2014’ten günümüze baktığımızda Türkiye’nin bir yandan içinde konumlandığı Batı dünyası, diğer yandan yakın coğrafyasındaki ülkelerle ilişkilerinde kendini yalnızlığa sürükleyen bir rotaya saptığı görüldü. Bu rotanın acı faturası hem dış ve güvenlik politikasında hem sosyo-ekonomik ölçekte, gerekse kritik ve çağdaş savunma yetenekleri bağlamında karşımıza geldi.
NATO’nun dayandığı Atlantik ve Avrupa sütunlarındaki ülkelerle olan ilişkilerde ortaya çıkan dalgalı, iç politika önceliklerine dayalı ve denge gözetmeyen politikaların sonucunda 2030’lu yıllar geldiğinde uzun menzilli füze savunması ve 5. nesil muharip uçak gibi kimi stratejik yeteneklerde Türkiye aleyhine bir durumun tecelli etmesi riski doğdu.
Büyük vâveylâyla ve zafer havasıyla Rusya’dan hazır satın alınan S-400 füze savunma sistemi Türkiye’nin halihazırda en gelişmiş 5. nesil savaş uçağı olan F-35 konsorsiyumundan dışlanmasına, Trump döneminde ABD yaptırımlarına tabi tutulmasına, Avrupa savunma sanayi ile ilişkilerinin bozulmasına, NATO içindeki konumunun sarsılmasına ve programdan çıkarılmadan önce F-35’lerin üretim zincirinde yer alan savunma sanayimizin çok önemli gelir kaynaklarından mahrum kalmasına yol açtı.
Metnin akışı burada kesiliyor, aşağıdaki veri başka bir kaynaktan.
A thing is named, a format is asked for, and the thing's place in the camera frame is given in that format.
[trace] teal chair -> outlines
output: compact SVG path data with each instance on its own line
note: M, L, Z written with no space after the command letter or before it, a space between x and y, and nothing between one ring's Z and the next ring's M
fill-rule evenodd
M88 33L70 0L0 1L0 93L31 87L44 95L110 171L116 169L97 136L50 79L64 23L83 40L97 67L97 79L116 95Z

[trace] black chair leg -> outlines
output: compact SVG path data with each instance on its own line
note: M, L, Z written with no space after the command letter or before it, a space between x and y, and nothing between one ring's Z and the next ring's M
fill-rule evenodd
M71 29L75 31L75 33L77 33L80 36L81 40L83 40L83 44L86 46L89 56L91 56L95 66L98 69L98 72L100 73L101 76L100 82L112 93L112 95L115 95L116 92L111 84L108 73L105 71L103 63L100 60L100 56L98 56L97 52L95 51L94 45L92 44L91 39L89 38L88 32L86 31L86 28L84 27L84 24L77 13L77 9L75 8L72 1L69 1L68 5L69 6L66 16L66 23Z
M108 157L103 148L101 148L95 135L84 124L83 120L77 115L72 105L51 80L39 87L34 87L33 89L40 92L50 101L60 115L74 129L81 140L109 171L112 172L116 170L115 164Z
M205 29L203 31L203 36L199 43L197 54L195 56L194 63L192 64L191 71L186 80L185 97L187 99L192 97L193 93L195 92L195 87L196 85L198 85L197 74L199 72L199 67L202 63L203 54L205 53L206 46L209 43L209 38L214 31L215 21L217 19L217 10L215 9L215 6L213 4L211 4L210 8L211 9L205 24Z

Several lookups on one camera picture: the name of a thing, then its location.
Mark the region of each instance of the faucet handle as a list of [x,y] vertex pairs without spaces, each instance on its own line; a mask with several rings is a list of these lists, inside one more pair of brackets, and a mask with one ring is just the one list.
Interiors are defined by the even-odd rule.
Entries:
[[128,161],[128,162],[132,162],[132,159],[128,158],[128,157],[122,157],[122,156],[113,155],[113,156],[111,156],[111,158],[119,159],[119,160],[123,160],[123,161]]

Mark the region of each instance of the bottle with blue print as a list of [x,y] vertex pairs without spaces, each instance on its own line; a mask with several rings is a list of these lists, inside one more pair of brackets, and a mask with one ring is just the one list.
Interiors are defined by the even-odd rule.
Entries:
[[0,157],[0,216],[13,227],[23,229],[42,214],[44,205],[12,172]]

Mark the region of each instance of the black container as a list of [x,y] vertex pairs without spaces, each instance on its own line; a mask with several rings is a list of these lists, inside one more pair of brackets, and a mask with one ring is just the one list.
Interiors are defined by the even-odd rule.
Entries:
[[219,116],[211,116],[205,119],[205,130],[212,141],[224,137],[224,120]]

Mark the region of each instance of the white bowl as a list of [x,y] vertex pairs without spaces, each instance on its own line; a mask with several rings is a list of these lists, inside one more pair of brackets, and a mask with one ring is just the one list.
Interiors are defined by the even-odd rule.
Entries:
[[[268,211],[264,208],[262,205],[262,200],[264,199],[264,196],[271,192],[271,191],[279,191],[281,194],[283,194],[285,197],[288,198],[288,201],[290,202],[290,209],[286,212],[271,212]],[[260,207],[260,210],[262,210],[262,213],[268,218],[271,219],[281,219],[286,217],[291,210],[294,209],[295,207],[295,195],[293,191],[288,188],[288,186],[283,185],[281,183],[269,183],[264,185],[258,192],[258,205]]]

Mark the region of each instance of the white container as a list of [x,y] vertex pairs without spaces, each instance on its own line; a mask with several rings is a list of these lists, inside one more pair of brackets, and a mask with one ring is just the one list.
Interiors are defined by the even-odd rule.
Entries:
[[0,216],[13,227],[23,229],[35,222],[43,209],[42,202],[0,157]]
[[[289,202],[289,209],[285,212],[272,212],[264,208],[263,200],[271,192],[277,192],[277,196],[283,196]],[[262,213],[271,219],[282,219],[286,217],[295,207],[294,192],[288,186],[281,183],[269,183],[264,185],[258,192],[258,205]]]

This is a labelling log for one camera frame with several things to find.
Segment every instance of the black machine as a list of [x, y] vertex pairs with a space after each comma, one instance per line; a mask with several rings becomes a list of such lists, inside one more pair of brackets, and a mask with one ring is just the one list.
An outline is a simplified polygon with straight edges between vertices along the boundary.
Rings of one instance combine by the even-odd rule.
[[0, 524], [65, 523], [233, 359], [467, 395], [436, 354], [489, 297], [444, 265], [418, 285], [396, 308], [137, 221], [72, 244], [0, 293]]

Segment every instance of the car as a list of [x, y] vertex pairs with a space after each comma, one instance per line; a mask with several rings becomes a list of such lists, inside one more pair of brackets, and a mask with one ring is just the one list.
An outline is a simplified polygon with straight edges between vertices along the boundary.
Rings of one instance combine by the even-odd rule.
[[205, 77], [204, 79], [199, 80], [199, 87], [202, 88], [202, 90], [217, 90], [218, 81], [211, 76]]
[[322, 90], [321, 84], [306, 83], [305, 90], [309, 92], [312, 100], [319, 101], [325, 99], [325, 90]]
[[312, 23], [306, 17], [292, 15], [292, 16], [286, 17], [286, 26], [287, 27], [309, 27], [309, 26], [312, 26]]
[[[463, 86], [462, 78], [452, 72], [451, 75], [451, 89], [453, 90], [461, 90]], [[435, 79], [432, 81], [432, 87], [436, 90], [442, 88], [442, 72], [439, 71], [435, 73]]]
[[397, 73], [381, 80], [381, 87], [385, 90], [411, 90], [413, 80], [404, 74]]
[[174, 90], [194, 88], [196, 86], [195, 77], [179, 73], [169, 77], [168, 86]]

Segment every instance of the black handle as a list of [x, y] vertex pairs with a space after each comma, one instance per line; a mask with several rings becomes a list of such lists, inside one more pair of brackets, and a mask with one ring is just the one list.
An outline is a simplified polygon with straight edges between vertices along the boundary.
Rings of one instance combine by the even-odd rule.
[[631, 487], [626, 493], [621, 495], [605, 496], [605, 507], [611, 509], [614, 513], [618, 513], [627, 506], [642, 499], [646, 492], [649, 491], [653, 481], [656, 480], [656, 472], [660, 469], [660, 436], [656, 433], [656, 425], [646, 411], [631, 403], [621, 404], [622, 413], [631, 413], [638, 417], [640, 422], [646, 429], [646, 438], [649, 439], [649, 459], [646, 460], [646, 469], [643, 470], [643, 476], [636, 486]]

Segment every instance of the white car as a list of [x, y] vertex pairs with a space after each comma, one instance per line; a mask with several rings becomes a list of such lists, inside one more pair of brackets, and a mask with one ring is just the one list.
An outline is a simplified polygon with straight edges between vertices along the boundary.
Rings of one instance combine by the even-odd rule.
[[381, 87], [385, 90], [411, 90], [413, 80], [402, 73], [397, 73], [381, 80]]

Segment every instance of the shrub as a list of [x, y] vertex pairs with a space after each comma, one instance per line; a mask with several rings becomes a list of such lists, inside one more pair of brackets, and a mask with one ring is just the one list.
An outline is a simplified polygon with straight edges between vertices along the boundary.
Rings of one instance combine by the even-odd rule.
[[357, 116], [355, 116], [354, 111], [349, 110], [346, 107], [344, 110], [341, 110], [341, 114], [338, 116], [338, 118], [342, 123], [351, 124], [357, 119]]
Olası bir geniş çaplı savaşta benzer yeteneklere sahip ülkelerle birlikte ağ bazlı bütüncül bir mimaride müşterek harekât için kritik bir 5. nesil yetenek olan F-35’i, S-400 hazır alımı nedeniyle tedarik edemediğimiz gibi 2020 yılında test uçuşlarına başlaması öngörülen Millî Muharip Uçak (MMU) “Kaan”ın hizmete alınmasında da önemli bir gecikme ortaya çıkacağı çoktan anlaşıldı.
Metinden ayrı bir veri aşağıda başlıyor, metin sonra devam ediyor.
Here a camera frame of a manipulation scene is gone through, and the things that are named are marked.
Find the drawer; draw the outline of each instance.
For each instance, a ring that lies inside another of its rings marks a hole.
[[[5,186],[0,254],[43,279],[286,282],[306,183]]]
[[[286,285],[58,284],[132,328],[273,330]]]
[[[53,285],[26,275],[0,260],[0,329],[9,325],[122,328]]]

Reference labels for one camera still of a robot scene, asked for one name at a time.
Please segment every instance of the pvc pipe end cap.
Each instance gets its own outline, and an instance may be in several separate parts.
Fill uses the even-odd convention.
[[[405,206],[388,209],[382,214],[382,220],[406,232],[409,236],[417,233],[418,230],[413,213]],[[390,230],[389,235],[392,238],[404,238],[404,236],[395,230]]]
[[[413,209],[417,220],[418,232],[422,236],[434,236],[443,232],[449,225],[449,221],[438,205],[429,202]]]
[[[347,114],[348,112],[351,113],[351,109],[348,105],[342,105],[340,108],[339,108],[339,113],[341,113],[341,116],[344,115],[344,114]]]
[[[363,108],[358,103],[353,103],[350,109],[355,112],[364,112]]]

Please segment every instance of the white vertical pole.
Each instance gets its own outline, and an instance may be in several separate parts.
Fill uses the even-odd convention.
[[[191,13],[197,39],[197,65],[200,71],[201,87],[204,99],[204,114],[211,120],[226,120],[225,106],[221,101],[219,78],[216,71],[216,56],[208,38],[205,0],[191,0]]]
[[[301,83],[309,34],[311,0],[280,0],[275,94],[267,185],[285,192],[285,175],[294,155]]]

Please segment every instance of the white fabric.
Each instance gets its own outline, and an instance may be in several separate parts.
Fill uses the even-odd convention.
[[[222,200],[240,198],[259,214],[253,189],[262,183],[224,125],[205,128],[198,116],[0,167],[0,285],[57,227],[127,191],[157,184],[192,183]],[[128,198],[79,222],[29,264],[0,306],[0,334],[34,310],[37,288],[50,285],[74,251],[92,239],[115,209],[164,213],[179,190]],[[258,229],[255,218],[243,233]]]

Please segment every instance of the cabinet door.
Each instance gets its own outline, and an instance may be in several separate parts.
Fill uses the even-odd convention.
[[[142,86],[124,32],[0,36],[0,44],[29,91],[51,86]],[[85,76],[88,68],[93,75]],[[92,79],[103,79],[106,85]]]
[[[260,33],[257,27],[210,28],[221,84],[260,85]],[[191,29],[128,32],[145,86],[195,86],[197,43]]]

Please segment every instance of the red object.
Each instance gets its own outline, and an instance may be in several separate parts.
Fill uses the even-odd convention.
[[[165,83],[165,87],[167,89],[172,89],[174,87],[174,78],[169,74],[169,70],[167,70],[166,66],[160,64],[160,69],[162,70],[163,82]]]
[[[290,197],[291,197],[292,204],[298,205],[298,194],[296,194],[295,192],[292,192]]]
Türkiye’nin yaklaşık iki yıl süreyle terör bağlantılı haklı gerekçelerle İsveç’in NATO üyeliğini, kurumsal diplomatik yöntemler yerine hoparlör diplomasisiyle sürüncemede bırakması sadece ABD’yle olan ilişkilerde değil, diğer NATO üyesi ülkelerle olan bağlarında da sarsıntılara yol açtı. Sert söylemlere dayalı ve zigzaglara sahne olan İsveç’in NATO üyeliği sorunu, sonuçta ABD’den F-16V uçakları ve modernizasyon kitleri satın alınmasının ön koşulu haline dönüştü.
“İsveç sorunsalının” çözülmesi üzerine Biden yönetiminin Ocak 2024’ün son haftasında Kongre’ye neredeyse üç yıl aradan sonra satış onayı için başvuruda bulunması üzerine yeni bir süreç boy gösterdi.
Söz konusu satışın dikkat çeken bir özelliği ABD’nin eş zamanlı olarak Yunanistan’a 40 adet F-35 satışı için kapıyı aralaması oldu. Yunanistan için öngörülen bu satış üzerine Türkiye’de, Türkiye-Yunanistan arasındaki hava gücünün gelecekteki dengeleri bağlamında sayısız yorum ve analizler yapılmaya başlandı.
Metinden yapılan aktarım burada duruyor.